The answer must be exactly the lines from the one containing "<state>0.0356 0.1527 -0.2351" through the end of the material, with both ends kept and no other lines.

[DATA EXCERPT Boundary: Start]

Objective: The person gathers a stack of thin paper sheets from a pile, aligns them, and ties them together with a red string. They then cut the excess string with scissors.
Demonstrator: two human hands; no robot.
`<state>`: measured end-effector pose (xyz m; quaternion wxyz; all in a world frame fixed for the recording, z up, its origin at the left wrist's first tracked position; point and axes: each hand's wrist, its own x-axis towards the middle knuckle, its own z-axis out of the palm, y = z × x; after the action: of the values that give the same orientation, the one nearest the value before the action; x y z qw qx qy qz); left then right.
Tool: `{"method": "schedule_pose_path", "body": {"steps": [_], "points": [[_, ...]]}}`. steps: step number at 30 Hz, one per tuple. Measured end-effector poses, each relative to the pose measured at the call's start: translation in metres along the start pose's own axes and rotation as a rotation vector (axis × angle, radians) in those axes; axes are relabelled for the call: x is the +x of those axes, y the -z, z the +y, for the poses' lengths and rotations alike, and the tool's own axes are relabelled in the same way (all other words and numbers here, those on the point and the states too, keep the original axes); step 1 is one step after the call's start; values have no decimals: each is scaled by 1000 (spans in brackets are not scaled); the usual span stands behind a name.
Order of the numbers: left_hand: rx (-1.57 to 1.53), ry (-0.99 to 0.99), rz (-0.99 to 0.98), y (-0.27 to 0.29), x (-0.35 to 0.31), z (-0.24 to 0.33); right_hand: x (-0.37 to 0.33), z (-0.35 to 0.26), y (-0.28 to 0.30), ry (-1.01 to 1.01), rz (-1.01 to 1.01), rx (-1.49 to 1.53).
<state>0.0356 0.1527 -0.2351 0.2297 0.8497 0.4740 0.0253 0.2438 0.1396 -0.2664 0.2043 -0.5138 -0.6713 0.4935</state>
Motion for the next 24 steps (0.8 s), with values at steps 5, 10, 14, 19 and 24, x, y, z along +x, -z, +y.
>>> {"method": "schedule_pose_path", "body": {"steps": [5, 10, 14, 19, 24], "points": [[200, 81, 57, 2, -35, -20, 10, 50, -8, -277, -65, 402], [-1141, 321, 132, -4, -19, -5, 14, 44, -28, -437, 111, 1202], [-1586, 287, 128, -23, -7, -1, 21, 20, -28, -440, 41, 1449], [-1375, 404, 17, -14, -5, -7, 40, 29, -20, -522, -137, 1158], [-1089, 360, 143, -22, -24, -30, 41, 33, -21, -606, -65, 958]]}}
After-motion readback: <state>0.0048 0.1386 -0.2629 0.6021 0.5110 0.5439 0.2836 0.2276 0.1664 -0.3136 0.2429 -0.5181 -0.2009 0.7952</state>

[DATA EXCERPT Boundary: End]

▸ **REPLY TO THE EXERCISE**:
<state>0.0356 0.1527 -0.2351 0.2297 0.8497 0.4740 0.0253 0.2438 0.1396 -0.2664 0.2043 -0.5138 -0.6713 0.4935</state>
Motion for the next 24 steps (0.8 s), with values at steps 5, 10, 14, 19 and 24, x, y, z along +x, -z, +y.
>>> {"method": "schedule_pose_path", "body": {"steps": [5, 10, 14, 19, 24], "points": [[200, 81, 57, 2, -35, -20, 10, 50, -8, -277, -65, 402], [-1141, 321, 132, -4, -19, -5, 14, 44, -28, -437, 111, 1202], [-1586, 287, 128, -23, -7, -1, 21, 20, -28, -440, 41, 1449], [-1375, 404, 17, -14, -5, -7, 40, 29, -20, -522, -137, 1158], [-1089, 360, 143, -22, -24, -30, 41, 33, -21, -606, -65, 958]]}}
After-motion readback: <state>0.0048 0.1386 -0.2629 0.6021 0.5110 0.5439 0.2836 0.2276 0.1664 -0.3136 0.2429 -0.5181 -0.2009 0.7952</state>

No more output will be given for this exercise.